I USED TO GO IN THE EARLY 90'S...DIVING IS FIRST CLASS..I WAS FORTUNATE TO STAY  AT THE  FISHERIES MINISTER'S HOUSE IN DOWNTOWN BELIZE CITY..NO FRILLS AND GOOD PEOPLE (AND BELIKEN BEER!) I SEE NOW THE WATERFRONT IS BEING DEVELOPED WITH GOOD HOTELS. AMERGRIS KEY IS THE WAY TO GO FOR SECLUSION AND DIVE ACCESSABILITY..

----------


## mikeh375

My wife and I are heading to Ambergris Caye in 3 weeks. I'll file a trip report when I return. This will be our first visit there. We were able to get what I think is a good price. We're staying at the Banana Beach Resort, and got a 1 bedroom ocean view suite, full breakfast daily, and RT air on American Air Lines from Philadelphia, via Miami for $2200.00 total.We booked it through Sam's Club Travel.

----------


## mikeh375

> Anyone been here?  Prices are not bad considering what SBH is becoming.  Thinking of trading August in SBH for Belize, would love feedback.

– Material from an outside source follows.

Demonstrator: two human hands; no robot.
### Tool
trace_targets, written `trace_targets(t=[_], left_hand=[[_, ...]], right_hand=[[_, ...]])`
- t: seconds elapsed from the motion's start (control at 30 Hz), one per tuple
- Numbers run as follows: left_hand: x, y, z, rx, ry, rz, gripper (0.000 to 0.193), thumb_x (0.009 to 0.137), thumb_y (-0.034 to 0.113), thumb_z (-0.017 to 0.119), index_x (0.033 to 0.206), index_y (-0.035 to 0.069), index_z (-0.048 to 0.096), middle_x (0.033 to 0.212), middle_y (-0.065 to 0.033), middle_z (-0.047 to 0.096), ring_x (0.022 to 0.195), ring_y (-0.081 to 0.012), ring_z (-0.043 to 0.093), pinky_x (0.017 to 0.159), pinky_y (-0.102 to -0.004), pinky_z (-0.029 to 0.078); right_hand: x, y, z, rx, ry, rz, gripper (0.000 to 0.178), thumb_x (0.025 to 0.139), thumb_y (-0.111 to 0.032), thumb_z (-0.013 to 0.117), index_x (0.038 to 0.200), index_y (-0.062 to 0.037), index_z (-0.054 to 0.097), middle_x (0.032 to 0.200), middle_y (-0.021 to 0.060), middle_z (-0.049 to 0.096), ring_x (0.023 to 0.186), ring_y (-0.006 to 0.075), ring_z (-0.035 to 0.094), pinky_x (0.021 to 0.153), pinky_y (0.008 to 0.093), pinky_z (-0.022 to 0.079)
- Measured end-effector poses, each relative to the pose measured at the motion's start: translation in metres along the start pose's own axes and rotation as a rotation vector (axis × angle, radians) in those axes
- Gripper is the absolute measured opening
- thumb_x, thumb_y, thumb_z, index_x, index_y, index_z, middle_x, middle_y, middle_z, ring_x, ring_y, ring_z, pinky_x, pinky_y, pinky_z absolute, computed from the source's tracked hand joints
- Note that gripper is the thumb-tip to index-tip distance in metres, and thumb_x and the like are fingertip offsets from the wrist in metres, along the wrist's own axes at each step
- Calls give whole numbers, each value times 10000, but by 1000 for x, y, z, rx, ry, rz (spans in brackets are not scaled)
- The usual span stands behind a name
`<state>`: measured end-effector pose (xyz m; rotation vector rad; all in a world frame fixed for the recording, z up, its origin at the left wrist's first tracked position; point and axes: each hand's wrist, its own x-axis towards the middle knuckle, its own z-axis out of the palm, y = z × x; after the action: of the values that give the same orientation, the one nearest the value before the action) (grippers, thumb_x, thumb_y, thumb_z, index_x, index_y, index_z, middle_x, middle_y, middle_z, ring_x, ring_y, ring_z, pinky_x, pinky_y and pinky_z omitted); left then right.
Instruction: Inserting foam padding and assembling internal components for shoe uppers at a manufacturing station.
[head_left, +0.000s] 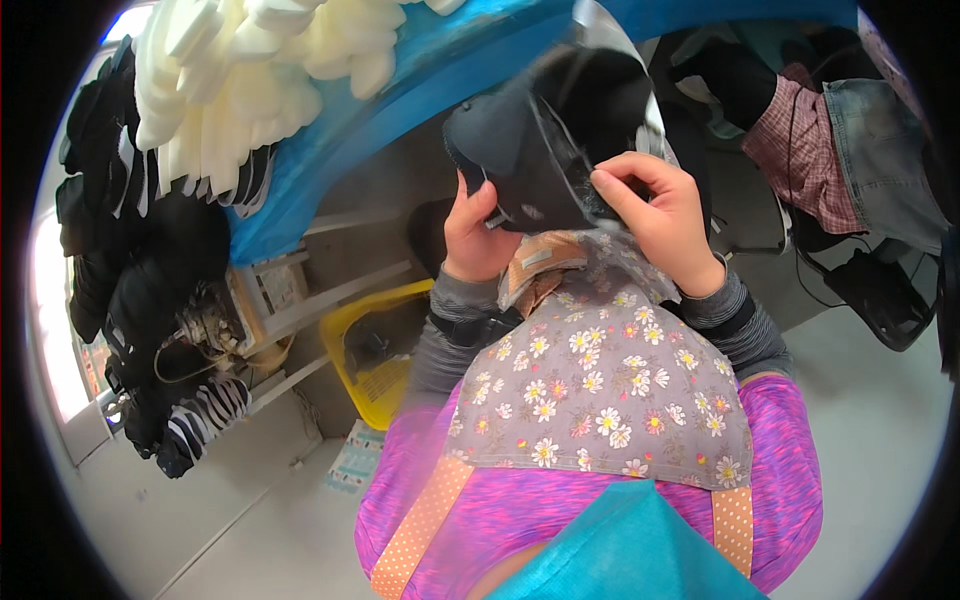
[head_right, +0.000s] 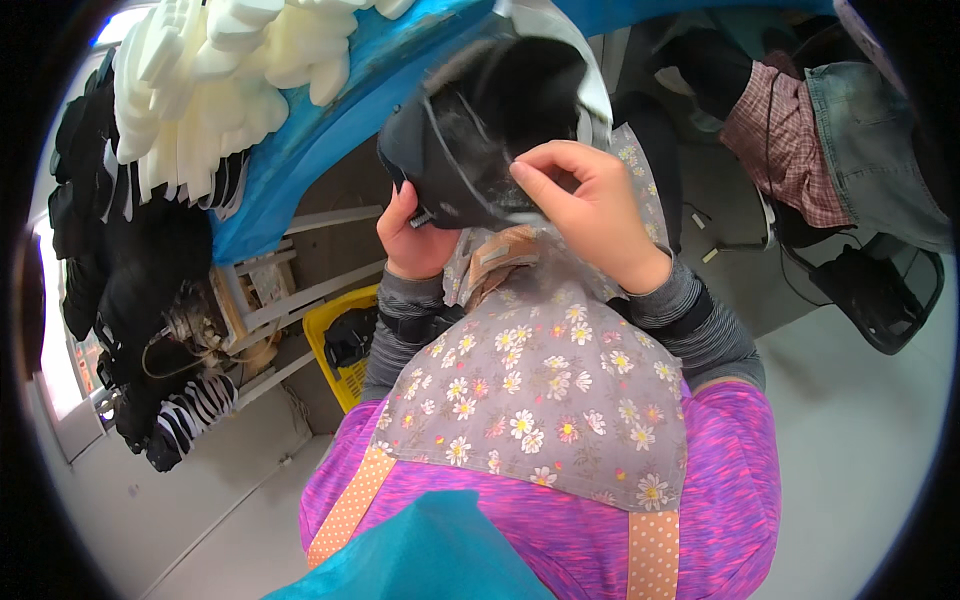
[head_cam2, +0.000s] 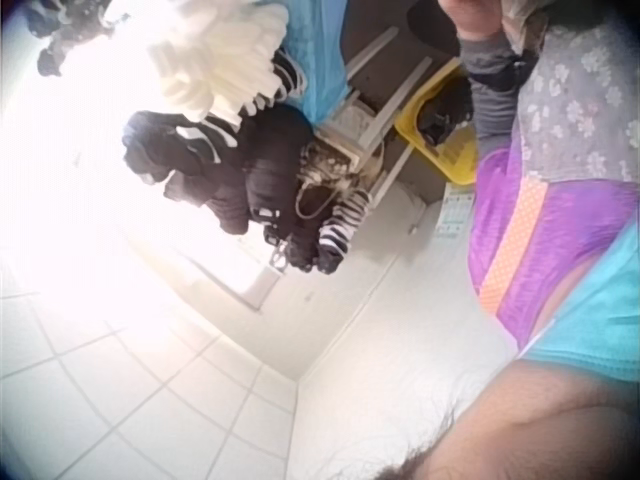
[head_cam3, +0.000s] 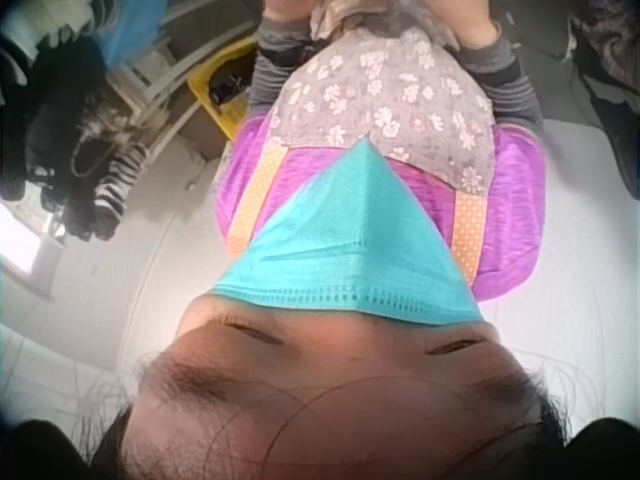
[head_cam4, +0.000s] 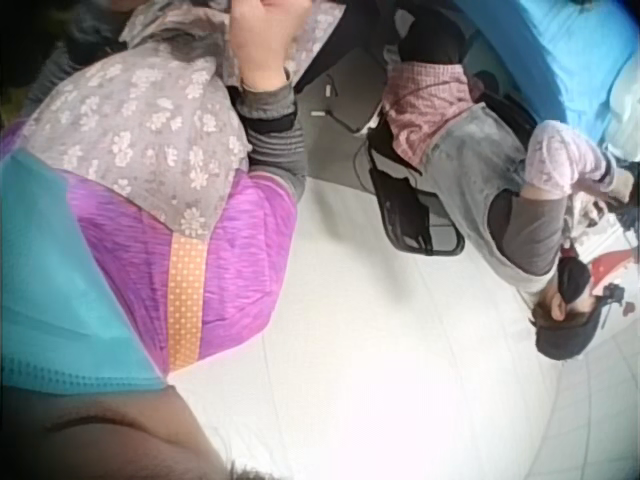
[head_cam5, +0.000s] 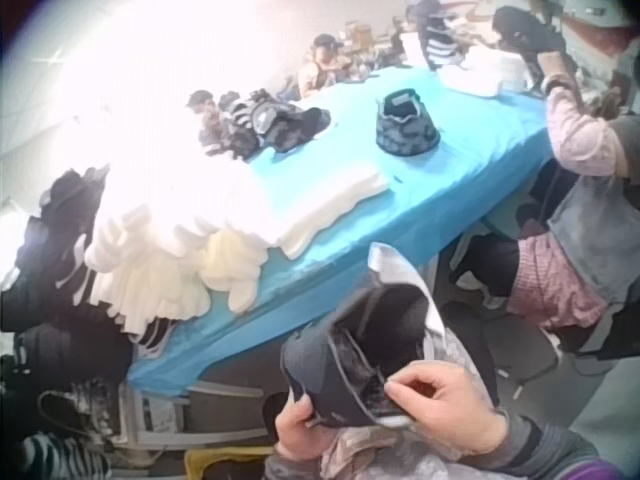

My wife and I just got back from a week on Ambergris Caye. We had a wonderful time. The people are very friendly, and everyone speaks English well. We stayed at Banana Beach Resort, and had a one bedroom, ocean front suite. The hotel is a little dated, but very clean, and the staff is wonderful. They're also the only resort on the island that has their own power generator in case of a power outage. Great restaurants on the island....and at least 1/2 the price of the restaurants on St. Barths. Great diving and snorkeling. We got a good price from Sam's Club Travel...$2100.00 total...included air from Philadelphia, suite, and full breakfast daily. Eight hours of fishing will cost only around $300.00 and that includes a beach barbque of your fish, lobster caught by the captain, or chicken. Ambergris Caye is like Cancun was 50 years ago...dirt streets...no high rises...great people.

----------